▼▼▼

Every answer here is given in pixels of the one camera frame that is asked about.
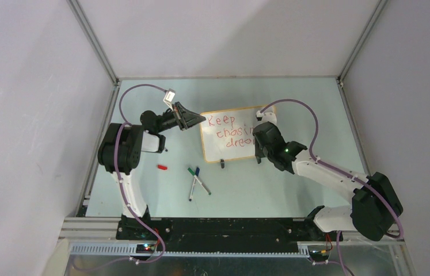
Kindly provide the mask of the whiteboard with orange frame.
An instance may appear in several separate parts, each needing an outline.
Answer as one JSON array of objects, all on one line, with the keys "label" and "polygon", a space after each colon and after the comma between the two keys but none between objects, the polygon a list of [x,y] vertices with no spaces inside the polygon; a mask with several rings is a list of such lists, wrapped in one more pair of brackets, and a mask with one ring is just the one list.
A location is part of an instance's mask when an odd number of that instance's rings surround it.
[{"label": "whiteboard with orange frame", "polygon": [[204,160],[217,163],[255,157],[255,138],[252,134],[260,122],[256,113],[263,106],[204,112],[206,119],[200,126]]}]

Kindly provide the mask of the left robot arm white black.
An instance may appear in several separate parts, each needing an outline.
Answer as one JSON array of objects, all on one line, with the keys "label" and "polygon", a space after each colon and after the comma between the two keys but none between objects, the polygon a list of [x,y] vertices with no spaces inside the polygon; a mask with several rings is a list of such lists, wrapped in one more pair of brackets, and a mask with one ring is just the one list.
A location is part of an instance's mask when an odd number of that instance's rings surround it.
[{"label": "left robot arm white black", "polygon": [[147,239],[152,234],[152,223],[142,218],[148,211],[140,184],[134,178],[142,153],[161,154],[165,151],[166,137],[162,132],[172,128],[185,131],[206,118],[175,102],[162,114],[151,110],[143,112],[140,124],[128,122],[111,123],[98,149],[98,163],[110,173],[122,199],[123,216],[135,219],[130,231],[138,239]]}]

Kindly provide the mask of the red marker cap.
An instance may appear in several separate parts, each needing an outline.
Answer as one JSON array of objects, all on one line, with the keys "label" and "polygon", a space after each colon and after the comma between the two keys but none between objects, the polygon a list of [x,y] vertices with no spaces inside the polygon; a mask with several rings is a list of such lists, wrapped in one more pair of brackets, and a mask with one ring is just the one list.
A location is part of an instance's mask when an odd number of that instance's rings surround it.
[{"label": "red marker cap", "polygon": [[167,166],[164,166],[164,165],[161,165],[161,164],[158,164],[157,168],[160,169],[160,170],[167,170],[168,169]]}]

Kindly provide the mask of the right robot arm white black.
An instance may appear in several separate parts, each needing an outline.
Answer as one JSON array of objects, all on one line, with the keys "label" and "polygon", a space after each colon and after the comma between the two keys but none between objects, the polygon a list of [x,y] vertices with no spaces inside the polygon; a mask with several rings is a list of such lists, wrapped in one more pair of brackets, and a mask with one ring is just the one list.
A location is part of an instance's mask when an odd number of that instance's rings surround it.
[{"label": "right robot arm white black", "polygon": [[303,144],[286,142],[271,122],[256,126],[253,136],[257,159],[266,158],[278,170],[308,178],[346,200],[347,205],[319,206],[308,215],[305,231],[310,239],[321,240],[333,231],[357,231],[379,241],[397,224],[404,209],[384,174],[368,176],[324,162]]}]

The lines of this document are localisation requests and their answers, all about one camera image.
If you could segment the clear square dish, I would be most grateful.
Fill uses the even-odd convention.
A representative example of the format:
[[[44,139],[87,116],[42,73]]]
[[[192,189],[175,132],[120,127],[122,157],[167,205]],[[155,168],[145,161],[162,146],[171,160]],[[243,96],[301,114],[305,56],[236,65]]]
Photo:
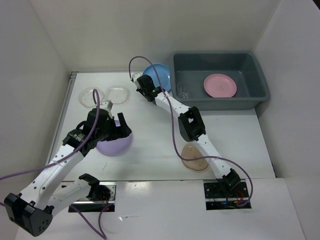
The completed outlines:
[[[99,94],[99,102],[100,103],[105,98],[104,92],[98,87],[94,86],[94,87],[88,87],[88,88],[84,89],[79,94],[78,101],[86,108],[94,108],[96,106],[94,98],[93,98],[94,89],[96,89]]]
[[[113,105],[123,105],[129,100],[130,90],[126,86],[112,85],[105,91],[105,100]]]

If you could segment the clear glass cup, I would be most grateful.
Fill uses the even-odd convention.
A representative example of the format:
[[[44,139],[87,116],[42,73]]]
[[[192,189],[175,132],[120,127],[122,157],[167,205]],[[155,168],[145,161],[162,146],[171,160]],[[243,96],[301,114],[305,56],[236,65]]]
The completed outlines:
[[[176,86],[177,96],[181,99],[189,99],[191,96],[190,86],[187,82],[179,82]]]

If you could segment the aluminium table edge rail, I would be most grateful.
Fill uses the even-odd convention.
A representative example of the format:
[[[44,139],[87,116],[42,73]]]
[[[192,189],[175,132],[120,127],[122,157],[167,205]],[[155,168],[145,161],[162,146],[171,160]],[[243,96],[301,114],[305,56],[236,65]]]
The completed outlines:
[[[69,105],[69,102],[70,102],[70,98],[71,98],[71,95],[72,95],[72,91],[73,91],[73,87],[74,87],[77,75],[78,75],[78,71],[72,71],[70,73],[69,80],[68,80],[68,85],[67,85],[67,89],[66,89],[66,93],[64,95],[61,111],[60,111],[60,114],[59,114],[59,117],[58,117],[58,122],[57,122],[57,125],[56,125],[56,129],[55,129],[55,132],[54,132],[54,135],[53,135],[52,142],[51,142],[51,148],[52,149],[54,148],[56,141],[59,140],[59,135],[60,135],[60,132],[62,130],[62,126],[63,126],[63,123],[64,123],[64,119],[65,119],[65,116],[66,116],[66,112],[67,112],[67,109],[68,109],[68,105]]]

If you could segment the brown translucent square dish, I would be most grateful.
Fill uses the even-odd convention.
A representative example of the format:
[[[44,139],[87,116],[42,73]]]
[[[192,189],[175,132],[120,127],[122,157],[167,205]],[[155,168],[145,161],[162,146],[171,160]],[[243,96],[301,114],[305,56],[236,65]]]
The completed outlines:
[[[203,172],[209,166],[208,162],[204,158],[194,160],[196,158],[202,157],[203,155],[196,148],[196,146],[191,143],[188,143],[183,147],[180,155],[182,157],[181,162],[183,163],[183,165],[193,171]]]

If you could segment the grey plastic bin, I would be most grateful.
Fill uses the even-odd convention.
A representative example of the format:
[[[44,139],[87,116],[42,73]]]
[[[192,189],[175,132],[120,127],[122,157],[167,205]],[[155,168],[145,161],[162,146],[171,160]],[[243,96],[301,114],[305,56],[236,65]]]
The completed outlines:
[[[250,51],[180,51],[170,56],[171,92],[201,111],[250,110],[270,99],[258,59]]]

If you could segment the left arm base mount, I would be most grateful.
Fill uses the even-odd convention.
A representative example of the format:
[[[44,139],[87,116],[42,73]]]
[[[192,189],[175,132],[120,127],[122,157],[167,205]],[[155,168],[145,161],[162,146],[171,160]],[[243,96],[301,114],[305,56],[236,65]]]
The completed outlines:
[[[93,200],[84,197],[75,201],[72,205],[81,213],[99,213],[107,206],[107,204],[109,204],[105,212],[114,212],[117,183],[102,181],[100,183],[100,188],[101,191]]]

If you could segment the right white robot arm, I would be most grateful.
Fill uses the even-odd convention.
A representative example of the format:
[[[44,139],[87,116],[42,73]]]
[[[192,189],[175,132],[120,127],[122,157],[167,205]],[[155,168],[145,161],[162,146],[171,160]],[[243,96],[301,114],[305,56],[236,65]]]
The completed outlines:
[[[237,191],[241,178],[227,161],[220,157],[211,143],[198,108],[184,105],[168,92],[162,91],[161,87],[155,87],[149,75],[141,75],[131,81],[136,85],[136,91],[148,102],[168,111],[172,122],[177,120],[181,137],[193,144],[211,167],[219,182],[220,193],[225,197],[232,196]]]

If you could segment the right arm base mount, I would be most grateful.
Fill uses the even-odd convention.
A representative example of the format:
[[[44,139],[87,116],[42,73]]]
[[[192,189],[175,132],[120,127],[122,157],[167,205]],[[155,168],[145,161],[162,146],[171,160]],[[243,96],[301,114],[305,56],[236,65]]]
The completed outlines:
[[[250,202],[244,206],[239,206],[249,198],[249,192],[245,181],[241,181],[227,198],[217,181],[204,181],[203,189],[207,211],[252,208]]]

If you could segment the purple plate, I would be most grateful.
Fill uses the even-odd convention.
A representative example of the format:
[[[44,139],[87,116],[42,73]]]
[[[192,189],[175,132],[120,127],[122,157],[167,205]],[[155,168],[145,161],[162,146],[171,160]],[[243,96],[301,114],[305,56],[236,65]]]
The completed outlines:
[[[132,143],[133,134],[124,138],[118,138],[112,141],[100,141],[97,143],[96,149],[105,156],[114,157],[125,152]]]

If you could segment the blue plate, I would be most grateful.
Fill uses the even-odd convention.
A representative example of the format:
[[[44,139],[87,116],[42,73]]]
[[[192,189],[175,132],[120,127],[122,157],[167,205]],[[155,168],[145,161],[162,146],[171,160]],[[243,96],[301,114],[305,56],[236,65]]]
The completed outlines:
[[[160,78],[160,83],[162,85],[162,88],[169,93],[172,89],[169,67],[161,63],[155,63],[154,67]],[[154,71],[154,68],[151,65],[145,68],[142,74],[150,76],[152,78],[152,81],[155,87],[160,86],[156,72]]]

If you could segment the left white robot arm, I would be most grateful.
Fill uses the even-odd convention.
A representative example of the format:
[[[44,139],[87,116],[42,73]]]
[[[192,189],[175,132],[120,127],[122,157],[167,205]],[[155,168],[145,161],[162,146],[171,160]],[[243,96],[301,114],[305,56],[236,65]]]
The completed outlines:
[[[67,186],[61,183],[69,172],[99,142],[129,137],[132,133],[123,113],[118,119],[104,109],[92,109],[85,121],[70,131],[57,154],[20,193],[4,199],[9,219],[34,237],[45,232],[53,217],[73,202],[87,198],[107,200],[110,192],[94,176],[84,173]]]

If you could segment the pink plate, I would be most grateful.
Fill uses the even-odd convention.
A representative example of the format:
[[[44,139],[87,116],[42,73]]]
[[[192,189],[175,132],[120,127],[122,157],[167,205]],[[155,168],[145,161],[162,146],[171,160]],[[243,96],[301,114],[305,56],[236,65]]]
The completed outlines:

▲▲▲

● PROBLEM
Using the listing above, show every line that includes the string "grateful".

● WRITTEN RESPONSE
If you could segment the clear square dish, I would be most grateful.
If you could segment the clear glass cup, I would be most grateful.
If you could segment the aluminium table edge rail, I would be most grateful.
If you could segment the brown translucent square dish, I would be most grateful.
If you could segment the grey plastic bin, I would be most grateful.
If you could segment the left arm base mount, I would be most grateful.
If you could segment the right white robot arm, I would be most grateful.
If you could segment the right arm base mount, I would be most grateful.
If you could segment the purple plate, I would be most grateful.
If you could segment the blue plate, I would be most grateful.
If you could segment the left white robot arm, I would be most grateful.
If you could segment the pink plate, I would be most grateful.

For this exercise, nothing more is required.